Issues with Gigabyte B550M with Linux (Ubuntu 20.04)

Is there any way to check this other than sensors? Because my guess is that if heating was happening at this point, everything would be hot, the air flowing through the fans, especially. This does not happen and as I showed loking at sensors everything seems fine.

I will let it up and running for a bit and sees if with the new BIOS version it will last more than 3 days.
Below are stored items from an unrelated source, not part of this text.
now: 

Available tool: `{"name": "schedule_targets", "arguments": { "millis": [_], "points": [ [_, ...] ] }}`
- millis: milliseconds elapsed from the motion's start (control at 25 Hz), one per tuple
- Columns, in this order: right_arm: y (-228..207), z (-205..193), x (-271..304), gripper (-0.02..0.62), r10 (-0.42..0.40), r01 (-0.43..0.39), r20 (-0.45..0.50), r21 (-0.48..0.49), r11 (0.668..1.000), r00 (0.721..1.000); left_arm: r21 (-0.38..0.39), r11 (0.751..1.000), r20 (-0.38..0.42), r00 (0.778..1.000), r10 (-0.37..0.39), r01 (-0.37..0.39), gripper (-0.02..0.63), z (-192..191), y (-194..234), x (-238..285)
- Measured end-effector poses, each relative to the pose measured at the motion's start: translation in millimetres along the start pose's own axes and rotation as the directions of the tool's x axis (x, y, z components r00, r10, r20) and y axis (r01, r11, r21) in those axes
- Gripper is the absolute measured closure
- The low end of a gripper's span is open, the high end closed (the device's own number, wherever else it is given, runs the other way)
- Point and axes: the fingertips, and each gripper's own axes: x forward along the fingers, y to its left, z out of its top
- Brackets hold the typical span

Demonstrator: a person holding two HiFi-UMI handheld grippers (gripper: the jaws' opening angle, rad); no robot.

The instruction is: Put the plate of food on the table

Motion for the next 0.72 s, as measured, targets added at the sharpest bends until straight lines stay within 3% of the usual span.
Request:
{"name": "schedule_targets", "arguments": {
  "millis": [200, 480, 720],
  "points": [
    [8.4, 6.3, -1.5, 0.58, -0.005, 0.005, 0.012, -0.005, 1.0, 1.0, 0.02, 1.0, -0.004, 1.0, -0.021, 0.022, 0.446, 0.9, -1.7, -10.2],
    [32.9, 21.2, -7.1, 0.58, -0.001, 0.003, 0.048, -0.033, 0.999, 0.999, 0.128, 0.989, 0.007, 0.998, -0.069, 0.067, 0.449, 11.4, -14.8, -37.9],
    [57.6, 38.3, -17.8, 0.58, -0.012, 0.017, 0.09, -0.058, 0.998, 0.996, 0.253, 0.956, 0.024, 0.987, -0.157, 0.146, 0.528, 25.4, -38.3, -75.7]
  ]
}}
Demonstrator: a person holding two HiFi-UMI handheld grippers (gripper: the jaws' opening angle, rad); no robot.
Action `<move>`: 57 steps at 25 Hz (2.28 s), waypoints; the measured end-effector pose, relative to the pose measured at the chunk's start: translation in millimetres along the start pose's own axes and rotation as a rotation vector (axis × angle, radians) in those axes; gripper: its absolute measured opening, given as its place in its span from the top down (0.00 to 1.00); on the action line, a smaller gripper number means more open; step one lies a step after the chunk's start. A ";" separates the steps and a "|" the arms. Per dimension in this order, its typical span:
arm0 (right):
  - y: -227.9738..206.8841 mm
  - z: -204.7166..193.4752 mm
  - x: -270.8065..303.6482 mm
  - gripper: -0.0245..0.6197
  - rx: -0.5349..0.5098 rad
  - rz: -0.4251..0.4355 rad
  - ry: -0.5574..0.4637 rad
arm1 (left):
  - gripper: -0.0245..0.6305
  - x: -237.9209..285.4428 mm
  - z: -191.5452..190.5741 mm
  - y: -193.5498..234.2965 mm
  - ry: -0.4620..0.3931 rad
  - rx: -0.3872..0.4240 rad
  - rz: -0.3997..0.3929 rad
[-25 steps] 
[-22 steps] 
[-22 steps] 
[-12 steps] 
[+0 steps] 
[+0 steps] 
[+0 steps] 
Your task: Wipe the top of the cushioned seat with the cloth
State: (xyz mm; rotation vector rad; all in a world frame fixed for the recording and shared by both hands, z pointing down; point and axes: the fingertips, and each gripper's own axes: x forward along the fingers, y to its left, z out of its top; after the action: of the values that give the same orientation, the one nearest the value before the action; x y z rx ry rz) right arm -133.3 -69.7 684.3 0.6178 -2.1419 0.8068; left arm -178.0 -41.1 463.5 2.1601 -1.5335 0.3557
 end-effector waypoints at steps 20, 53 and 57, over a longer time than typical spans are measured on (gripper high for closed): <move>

After that I’ll perform a memtest just to rule out faulty RAMs before trying to change the motherboard, thanks for the suggestions.

I don’t know… I agree with you but I can’t help but think it could be a mysterious incompatibility issue between anything and the OS (as 2005 as it sounds lol).
The vendors allegedly tested it for a couple of days before sending it to me and said everything was working fine, but then of course they only use windows for that :roll_eyes:

You’re missing a sensor in sensors. I also run the B550M, which uses the NCT6687D, and isn’t really supported yet in ubuntu/debian kernel ranges. I’ve been able to add the kernel module on this workstation while distro hopping, and it’s worked pretty well. The module is in newer kernels, but “hurl a new kernel at it” is kinda like going fly hunting with an excavator.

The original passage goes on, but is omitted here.